» **Task item**
Your job is to set down the stretch of entries that opens with the line containing "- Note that" and closes with the line containing "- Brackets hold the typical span". Keep both end lines, copy each exactly, and add nothing.

» **Materials provided**
::::::::
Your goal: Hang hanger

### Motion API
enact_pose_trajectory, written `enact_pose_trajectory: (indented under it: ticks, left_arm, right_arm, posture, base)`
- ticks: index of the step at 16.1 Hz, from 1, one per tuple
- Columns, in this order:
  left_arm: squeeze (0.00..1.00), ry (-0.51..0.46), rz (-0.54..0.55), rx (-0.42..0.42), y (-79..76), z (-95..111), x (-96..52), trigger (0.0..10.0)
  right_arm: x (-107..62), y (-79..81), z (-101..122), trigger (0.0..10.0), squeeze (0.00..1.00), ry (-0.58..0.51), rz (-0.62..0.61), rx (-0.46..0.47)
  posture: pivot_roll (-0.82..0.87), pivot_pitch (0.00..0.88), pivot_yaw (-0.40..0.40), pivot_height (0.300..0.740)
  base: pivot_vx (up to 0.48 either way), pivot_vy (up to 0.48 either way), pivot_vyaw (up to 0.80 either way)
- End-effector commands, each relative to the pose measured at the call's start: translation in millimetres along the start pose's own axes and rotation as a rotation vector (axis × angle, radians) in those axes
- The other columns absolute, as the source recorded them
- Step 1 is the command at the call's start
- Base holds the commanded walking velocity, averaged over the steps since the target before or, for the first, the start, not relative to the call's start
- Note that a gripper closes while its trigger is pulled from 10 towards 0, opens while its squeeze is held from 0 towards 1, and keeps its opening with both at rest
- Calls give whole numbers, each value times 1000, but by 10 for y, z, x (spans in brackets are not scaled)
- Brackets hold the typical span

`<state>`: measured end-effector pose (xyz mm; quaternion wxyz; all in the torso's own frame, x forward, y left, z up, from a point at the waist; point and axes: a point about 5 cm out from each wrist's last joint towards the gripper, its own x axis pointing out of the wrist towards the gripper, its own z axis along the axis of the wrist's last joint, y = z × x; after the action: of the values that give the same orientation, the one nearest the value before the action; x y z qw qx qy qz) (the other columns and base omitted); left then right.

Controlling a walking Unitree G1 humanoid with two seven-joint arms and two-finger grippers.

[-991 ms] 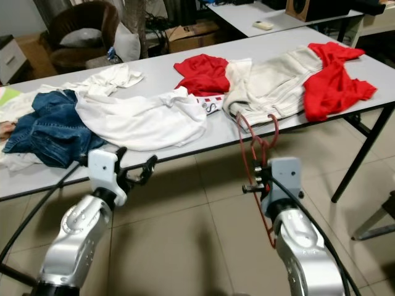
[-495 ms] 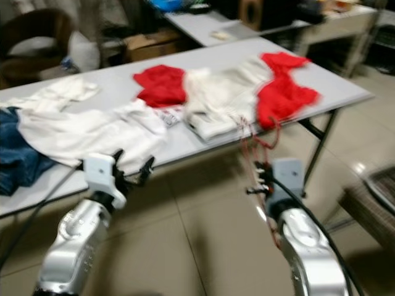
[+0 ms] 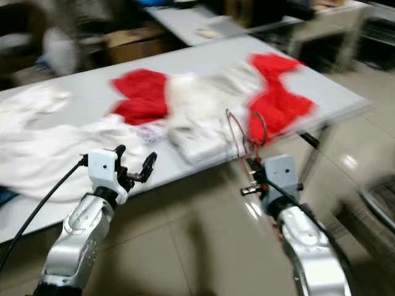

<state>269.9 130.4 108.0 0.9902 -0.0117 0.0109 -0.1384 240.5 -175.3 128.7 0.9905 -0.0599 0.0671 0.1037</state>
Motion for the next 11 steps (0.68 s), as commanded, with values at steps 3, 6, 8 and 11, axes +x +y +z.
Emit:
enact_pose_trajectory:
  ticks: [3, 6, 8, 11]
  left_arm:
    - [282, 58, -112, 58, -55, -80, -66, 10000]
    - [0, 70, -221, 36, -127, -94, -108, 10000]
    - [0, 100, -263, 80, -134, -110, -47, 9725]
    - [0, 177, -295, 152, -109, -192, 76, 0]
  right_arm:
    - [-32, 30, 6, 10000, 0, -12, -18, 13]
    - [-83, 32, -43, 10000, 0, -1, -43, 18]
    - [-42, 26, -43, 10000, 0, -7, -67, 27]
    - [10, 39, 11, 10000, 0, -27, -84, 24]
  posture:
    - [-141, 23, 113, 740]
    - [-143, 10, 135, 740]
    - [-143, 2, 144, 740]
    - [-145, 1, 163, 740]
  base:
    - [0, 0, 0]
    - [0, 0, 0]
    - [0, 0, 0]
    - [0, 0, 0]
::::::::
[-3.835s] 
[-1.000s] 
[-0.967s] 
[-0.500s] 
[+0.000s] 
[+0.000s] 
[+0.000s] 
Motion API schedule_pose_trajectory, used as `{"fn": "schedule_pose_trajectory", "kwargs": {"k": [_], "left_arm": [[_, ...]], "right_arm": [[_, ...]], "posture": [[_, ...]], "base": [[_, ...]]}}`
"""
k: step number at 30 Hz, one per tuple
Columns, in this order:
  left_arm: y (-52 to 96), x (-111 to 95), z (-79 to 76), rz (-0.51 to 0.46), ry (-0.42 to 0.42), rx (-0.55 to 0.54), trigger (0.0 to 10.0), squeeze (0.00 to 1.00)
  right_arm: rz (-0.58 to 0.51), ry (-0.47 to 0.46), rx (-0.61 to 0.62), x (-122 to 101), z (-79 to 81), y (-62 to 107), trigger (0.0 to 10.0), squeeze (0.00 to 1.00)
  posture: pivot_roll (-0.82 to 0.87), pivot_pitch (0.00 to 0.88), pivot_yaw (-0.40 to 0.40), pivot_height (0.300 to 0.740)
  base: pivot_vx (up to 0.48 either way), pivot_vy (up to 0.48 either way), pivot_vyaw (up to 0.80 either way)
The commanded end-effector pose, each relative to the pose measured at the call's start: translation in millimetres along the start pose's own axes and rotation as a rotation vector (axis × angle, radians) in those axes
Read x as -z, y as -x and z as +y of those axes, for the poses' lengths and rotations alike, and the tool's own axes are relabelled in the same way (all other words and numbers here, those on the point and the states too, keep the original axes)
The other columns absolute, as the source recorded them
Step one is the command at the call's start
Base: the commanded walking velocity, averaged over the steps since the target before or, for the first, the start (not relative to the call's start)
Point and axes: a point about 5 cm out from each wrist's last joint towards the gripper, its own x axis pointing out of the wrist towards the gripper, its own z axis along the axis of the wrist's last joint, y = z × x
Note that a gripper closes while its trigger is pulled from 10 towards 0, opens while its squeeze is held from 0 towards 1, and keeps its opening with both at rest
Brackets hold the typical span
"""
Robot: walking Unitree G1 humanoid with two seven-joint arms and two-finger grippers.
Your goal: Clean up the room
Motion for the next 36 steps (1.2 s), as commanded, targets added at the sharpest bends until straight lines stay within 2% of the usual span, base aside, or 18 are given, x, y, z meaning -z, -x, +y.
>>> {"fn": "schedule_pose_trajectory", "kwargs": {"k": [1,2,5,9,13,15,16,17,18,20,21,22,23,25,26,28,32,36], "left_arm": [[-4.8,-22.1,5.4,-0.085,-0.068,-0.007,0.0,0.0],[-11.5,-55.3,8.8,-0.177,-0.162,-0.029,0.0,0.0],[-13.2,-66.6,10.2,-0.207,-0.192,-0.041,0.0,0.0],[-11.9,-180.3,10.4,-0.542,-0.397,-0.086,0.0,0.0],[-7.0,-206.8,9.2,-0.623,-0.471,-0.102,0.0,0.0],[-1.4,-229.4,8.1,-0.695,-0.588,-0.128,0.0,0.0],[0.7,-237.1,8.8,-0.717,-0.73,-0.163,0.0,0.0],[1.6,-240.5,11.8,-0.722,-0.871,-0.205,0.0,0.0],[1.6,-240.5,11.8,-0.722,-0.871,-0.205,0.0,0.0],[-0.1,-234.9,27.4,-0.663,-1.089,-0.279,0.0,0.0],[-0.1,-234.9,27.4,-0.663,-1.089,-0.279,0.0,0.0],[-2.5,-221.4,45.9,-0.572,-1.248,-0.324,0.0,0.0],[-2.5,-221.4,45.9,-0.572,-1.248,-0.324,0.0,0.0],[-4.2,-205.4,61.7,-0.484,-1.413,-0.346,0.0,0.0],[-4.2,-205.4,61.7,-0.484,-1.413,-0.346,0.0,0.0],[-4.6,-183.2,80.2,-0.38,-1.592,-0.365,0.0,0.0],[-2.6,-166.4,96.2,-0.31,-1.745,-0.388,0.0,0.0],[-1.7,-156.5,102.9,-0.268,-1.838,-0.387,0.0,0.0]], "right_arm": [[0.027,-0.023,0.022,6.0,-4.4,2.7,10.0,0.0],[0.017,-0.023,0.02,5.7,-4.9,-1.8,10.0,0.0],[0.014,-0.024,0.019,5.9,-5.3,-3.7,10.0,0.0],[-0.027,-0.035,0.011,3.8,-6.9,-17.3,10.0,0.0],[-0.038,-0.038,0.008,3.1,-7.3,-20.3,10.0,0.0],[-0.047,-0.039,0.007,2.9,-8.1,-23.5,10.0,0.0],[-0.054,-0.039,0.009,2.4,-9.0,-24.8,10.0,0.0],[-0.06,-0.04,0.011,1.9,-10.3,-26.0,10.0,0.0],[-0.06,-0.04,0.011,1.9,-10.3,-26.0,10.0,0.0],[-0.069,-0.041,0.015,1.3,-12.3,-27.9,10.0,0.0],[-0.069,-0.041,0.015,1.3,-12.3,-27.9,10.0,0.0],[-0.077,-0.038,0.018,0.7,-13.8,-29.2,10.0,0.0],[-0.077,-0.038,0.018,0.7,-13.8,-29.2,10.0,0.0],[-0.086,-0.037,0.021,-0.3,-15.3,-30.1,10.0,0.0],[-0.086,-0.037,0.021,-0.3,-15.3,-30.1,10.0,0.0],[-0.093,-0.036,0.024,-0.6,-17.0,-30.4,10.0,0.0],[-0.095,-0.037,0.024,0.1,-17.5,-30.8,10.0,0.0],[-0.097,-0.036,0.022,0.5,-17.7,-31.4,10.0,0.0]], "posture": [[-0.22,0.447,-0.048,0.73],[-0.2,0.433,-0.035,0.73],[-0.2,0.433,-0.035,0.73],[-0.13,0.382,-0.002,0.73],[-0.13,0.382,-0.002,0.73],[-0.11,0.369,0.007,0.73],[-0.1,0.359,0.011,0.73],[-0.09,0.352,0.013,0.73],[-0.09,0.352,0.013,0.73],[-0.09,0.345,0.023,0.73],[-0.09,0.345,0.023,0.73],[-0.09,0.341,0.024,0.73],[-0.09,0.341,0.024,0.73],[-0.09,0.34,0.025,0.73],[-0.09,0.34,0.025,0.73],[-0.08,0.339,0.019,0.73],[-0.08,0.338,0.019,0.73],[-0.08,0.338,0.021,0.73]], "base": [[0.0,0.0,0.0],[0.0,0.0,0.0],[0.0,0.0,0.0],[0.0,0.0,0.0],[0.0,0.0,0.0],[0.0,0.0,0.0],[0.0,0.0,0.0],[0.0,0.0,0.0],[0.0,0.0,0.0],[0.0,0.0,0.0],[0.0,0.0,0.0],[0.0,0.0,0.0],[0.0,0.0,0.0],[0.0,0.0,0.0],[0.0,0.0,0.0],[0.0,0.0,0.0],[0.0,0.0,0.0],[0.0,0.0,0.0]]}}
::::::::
» **Result of the exercise**
- Note that a gripper closes while its trigger is pulled from 10 towards 0, opens while its squeeze is held from 0 towards 1, and keeps its opening with both at rest
- Calls give whole numbers, each value times 1000, but by 10 for y, z, x (spans in brackets are not scaled)
- Brackets hold the typical span

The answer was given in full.